What to do: Set the pictures aside and write down, exactly as they appear, the lines from the one containing "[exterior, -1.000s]" through the end of the material.

- - - -

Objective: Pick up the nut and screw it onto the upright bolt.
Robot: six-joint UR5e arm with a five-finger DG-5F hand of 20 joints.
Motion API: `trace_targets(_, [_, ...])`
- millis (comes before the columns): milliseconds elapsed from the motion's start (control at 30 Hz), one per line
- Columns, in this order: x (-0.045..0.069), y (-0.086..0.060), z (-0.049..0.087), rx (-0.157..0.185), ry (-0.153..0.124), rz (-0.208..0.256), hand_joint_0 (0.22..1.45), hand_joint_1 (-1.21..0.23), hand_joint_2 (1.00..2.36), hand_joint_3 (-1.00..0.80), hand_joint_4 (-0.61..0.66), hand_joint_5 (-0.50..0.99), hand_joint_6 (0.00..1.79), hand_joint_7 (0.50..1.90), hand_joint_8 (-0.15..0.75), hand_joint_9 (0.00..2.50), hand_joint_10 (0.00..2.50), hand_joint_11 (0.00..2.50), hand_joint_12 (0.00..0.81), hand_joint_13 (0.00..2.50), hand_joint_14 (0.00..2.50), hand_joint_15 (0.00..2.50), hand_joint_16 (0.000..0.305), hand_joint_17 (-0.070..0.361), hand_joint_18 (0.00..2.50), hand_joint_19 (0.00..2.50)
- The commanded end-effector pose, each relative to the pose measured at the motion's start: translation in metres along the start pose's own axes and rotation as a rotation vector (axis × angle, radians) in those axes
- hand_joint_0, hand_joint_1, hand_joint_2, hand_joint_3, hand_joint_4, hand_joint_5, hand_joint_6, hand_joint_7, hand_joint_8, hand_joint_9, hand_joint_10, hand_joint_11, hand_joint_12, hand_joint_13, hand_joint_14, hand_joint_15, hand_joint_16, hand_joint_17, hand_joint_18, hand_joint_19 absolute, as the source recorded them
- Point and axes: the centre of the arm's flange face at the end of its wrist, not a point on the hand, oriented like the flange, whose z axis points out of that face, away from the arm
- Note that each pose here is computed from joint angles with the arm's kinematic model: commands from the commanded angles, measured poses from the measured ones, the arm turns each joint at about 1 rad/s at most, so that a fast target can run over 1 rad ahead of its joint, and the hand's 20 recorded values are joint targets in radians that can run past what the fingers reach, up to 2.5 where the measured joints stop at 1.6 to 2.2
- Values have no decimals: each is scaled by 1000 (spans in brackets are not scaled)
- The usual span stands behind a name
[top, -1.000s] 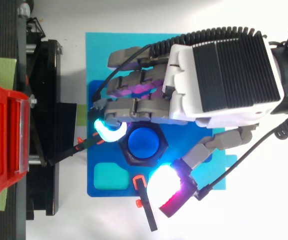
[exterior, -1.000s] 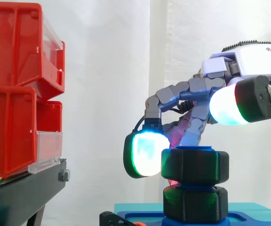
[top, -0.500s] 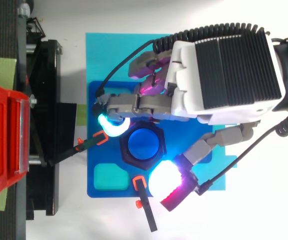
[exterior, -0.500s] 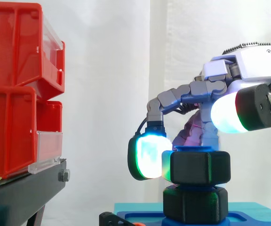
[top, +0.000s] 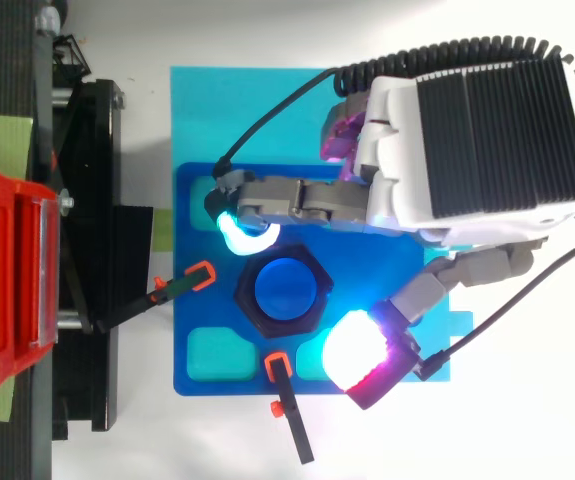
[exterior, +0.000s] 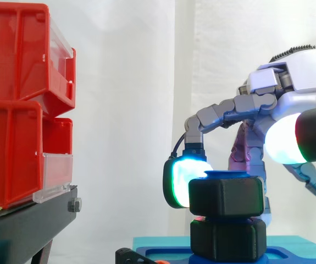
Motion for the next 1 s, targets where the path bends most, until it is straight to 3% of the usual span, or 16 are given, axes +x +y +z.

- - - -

Solution:
[exterior, -1.000s] 
[top, -0.500s] 
[exterior, -0.500s] 
[top, +0.000s] 
[exterior, +0.000s] 
Motion for the next 1 s, targets where the path bends most, until it is straight to 3% of the usual span, or 16 are given, axes +x +y +z.

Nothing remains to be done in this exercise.